When I make pastry crust for quiches, I use an egg yolk in the recipe. I store the unwanted egg white in the freezer and when I have six egg whites, I make Lemon Friands. The egg whites never seem to deteriorate and whip up beautifully.

Ingredients

  • 185 grams butter, melted
  • 1 cup almond meal or ground almonds
  • 2 tsp. grated lemon rind
  • 1 and a half cups icing or confectionary sugar
  • Half a cup plain flour
  • 6 egg whites
  • Extra tsp. icing sugar
  • shredded lemon peel for decoration

Directions

Preheat oven to 200 degrees C (400 degrees F). Grease 10 friand tins or muffin tins.

Place butter, almond meal, lemon rind, sifted icing sugar and flour together in a mixing bowl. Mix until well combined.

In a separate bowl lightly whip egg whites until frothy. Fold egg whites into almond meal mixture until just combined. Do not over mix. Spoon into prepared tins and place on baking tray.

Bake at 200 deg C for 20 to 25 minutes or until skewer comes out clean when tested. Remove from oven and allow to stand for five minutes before turning out onto a wire rack to cool.

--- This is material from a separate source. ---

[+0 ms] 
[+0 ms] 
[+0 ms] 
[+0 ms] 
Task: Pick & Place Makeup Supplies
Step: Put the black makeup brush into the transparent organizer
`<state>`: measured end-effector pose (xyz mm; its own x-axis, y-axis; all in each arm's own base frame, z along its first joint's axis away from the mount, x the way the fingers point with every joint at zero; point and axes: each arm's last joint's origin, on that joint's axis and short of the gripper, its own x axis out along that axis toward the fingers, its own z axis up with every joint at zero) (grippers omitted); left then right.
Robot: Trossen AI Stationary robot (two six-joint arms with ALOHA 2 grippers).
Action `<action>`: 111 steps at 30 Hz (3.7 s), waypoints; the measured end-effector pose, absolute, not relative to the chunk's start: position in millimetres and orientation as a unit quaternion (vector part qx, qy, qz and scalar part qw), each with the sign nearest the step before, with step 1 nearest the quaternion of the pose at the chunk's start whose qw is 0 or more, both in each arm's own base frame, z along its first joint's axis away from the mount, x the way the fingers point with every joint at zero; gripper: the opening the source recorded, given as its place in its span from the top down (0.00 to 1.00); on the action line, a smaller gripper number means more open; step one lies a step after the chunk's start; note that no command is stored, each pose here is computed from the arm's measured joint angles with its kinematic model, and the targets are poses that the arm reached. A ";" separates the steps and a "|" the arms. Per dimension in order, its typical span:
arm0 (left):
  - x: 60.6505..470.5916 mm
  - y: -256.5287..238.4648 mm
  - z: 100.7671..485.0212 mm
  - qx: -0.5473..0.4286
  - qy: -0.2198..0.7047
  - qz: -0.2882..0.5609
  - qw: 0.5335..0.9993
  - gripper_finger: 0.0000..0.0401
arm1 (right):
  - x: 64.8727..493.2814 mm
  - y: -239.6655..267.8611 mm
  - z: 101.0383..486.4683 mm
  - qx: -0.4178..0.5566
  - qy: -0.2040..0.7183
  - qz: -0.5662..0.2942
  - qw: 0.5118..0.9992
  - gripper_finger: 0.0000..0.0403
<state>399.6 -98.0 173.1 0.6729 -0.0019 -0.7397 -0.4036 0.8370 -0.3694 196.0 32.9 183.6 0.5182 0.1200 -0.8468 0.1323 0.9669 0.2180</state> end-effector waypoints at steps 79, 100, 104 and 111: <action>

When cool dust with the extra icing sugar and sprinkle a little shredded lemon rind over top to decorate.

Source: The tip about the egg whites I worked out for myself over years. The recipe came from Better Homes and Gardens, a magazine printed in Australia. Don't know if it's available in the US. I never saw it when visited but it could be there. It's good value.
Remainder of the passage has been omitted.